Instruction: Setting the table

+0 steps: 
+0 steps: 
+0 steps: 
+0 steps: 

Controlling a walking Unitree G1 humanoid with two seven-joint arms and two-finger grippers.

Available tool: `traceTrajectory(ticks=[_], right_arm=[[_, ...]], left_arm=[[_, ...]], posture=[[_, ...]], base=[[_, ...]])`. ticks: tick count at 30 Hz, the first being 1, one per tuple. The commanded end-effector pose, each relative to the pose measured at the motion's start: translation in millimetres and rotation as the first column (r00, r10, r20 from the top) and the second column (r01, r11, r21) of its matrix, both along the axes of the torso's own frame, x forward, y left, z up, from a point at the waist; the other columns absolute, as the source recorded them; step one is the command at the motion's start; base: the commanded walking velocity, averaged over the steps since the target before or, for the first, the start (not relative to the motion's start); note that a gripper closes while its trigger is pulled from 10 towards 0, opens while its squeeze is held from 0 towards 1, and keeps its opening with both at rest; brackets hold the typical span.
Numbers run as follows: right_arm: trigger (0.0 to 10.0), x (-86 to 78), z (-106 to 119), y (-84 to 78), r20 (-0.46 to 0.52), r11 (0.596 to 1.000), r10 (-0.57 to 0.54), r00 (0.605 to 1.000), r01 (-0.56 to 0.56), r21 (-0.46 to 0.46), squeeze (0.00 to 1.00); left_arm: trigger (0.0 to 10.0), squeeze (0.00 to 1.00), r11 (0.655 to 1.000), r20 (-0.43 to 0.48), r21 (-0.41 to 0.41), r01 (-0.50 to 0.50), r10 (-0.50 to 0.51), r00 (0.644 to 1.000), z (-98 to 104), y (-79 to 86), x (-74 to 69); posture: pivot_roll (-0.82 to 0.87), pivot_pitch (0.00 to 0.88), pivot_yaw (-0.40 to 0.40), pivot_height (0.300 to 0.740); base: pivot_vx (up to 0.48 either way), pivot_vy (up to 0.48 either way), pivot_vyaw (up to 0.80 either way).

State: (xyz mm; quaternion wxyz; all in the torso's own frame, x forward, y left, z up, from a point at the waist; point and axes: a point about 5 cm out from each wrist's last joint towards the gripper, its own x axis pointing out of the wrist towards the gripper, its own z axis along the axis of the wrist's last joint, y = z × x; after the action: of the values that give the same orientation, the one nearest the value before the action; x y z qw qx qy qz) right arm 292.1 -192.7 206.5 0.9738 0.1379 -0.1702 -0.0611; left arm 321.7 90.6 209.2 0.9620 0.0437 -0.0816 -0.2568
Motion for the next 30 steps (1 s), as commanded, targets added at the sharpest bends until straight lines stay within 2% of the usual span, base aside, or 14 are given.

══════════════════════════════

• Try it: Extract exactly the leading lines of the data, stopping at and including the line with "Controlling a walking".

• Response area:
Instruction: Setting the table

+0 steps: 
+0 steps: 
+0 steps: 
+0 steps: 

Controlling a walking Unitree G1 humanoid with two seven-joint arms and two-finger grippers.

This finishes the output for the exercise.